Source records
= Beginning of Section =
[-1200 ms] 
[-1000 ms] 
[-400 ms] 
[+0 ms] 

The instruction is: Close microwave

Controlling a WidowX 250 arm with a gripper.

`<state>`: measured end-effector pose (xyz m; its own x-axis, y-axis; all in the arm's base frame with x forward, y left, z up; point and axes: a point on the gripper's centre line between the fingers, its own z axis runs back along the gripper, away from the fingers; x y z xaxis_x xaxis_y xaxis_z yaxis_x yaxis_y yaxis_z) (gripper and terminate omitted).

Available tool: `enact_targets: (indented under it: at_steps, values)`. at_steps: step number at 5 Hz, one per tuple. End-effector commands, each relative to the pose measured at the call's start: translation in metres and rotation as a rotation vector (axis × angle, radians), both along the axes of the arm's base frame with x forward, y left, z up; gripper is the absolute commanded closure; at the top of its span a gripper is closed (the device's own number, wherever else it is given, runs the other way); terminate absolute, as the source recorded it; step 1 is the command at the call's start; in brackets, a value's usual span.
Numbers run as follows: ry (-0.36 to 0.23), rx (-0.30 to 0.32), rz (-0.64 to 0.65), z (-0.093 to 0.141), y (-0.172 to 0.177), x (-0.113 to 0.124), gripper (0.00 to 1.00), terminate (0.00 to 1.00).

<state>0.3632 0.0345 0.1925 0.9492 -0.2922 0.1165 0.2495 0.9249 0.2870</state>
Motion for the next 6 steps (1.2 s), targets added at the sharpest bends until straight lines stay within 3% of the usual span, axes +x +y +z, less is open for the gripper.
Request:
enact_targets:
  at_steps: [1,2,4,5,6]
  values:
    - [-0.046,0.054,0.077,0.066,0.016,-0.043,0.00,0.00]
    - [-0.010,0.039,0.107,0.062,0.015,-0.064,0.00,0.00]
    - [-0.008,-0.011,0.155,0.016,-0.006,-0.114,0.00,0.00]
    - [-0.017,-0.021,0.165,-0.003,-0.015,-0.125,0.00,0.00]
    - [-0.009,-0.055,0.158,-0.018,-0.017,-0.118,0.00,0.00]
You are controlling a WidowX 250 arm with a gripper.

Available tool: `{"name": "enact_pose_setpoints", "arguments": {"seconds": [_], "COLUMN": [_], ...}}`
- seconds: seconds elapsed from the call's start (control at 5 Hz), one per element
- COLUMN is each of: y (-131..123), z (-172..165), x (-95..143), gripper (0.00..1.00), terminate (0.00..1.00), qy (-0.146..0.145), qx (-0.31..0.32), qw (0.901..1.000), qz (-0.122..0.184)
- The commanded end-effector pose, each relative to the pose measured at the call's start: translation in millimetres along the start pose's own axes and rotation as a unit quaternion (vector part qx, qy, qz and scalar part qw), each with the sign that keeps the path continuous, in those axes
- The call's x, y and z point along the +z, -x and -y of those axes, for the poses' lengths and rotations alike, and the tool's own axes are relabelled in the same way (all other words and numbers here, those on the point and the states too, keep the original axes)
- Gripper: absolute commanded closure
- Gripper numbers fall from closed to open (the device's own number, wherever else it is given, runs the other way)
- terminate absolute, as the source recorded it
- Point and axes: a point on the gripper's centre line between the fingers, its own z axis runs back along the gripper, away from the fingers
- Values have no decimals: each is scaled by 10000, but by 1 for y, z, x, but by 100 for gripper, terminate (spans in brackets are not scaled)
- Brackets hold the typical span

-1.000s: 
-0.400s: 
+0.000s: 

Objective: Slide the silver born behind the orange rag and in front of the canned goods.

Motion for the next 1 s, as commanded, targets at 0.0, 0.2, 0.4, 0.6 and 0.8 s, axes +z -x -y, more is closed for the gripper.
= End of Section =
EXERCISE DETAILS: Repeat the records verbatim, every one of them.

WRITTEN SOLUTION:
[-1200 ms] 
[-1000 ms] 
[-400 ms] 
[+0 ms] 

The instruction is: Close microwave

Controlling a WidowX 250 arm with a gripper.

`<state>`: measured end-effector pose (xyz m; its own x-axis, y-axis; all in the arm's base frame with x forward, y left, z up; point and axes: a point on the gripper's centre line between the fingers, its own z axis runs back along the gripper, away from the fingers; x y z xaxis_x xaxis_y xaxis_z yaxis_x yaxis_y yaxis_z) (gripper and terminate omitted).

Available tool: `enact_targets: (indented under it: at_steps, values)`. at_steps: step number at 5 Hz, one per tuple. End-effector commands, each relative to the pose measured at the call's start: translation in metres and rotation as a rotation vector (axis × angle, radians), both along the axes of the arm's base frame with x forward, y left, z up; gripper is the absolute commanded closure; at the top of its span a gripper is closed (the device's own number, wherever else it is given, runs the other way); terminate absolute, as the source recorded it; step 1 is the command at the call's start; in brackets, a value's usual span.
Numbers run as follows: ry (-0.36 to 0.23), rx (-0.30 to 0.32), rz (-0.64 to 0.65), z (-0.093 to 0.141), y (-0.172 to 0.177), x (-0.113 to 0.124), gripper (0.00 to 1.00), terminate (0.00 to 1.00).

<state>0.3632 0.0345 0.1925 0.9492 -0.2922 0.1165 0.2495 0.9249 0.2870</state>
Motion for the next 6 steps (1.2 s), targets added at the sharpest bends until straight lines stay within 3% of the usual span, axes +x +y +z, less is open for the gripper.
Request:
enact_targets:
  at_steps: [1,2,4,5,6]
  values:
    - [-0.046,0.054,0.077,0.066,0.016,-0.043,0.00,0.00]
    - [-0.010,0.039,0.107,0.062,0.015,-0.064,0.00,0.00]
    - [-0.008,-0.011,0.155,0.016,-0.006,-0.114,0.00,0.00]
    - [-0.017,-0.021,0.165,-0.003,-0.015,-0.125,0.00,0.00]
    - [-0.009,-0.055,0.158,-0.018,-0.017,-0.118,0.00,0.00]
You are controlling a WidowX 250 arm with a gripper.

Available tool: `{"name": "enact_pose_setpoints", "arguments": {"seconds": [_], "COLUMN": [_], ...}}`
- seconds: seconds elapsed from the call's start (control at 5 Hz), one per element
- COLUMN is each of: y (-131..123), z (-172..165), x (-95..143), gripper (0.00..1.00), terminate (0.00..1.00), qy (-0.146..0.145), qx (-0.31..0.32), qw (0.901..1.000), qz (-0.122..0.184)
- The commanded end-effector pose, each relative to the pose measured at the call's start: translation in millimetres along the start pose's own axes and rotation as a unit quaternion (vector part qx, qy, qz and scalar part qw), each with the sign that keeps the path continuous, in those axes
- The call's x, y and z point along the +z, -x and -y of those axes, for the poses' lengths and rotations alike, and the tool's own axes are relabelled in the same way (all other words and numbers here, those on the point and the states too, keep the original axes)
- Gripper: absolute commanded closure
- Gripper numbers fall from closed to open (the device's own number, wherever else it is given, runs the other way)
- terminate absolute, as the source recorded it
- Point and axes: a point on the gripper's centre line between the fingers, its own z axis runs back along the gripper, away from the fingers
- Values have no decimals: each is scaled by 10000, but by 1 for y, z, x, but by 100 for gripper, terminate (spans in brackets are not scaled)
- Brackets hold the typical span

-1.000s: 
-0.400s: 
+0.000s: 

Objective: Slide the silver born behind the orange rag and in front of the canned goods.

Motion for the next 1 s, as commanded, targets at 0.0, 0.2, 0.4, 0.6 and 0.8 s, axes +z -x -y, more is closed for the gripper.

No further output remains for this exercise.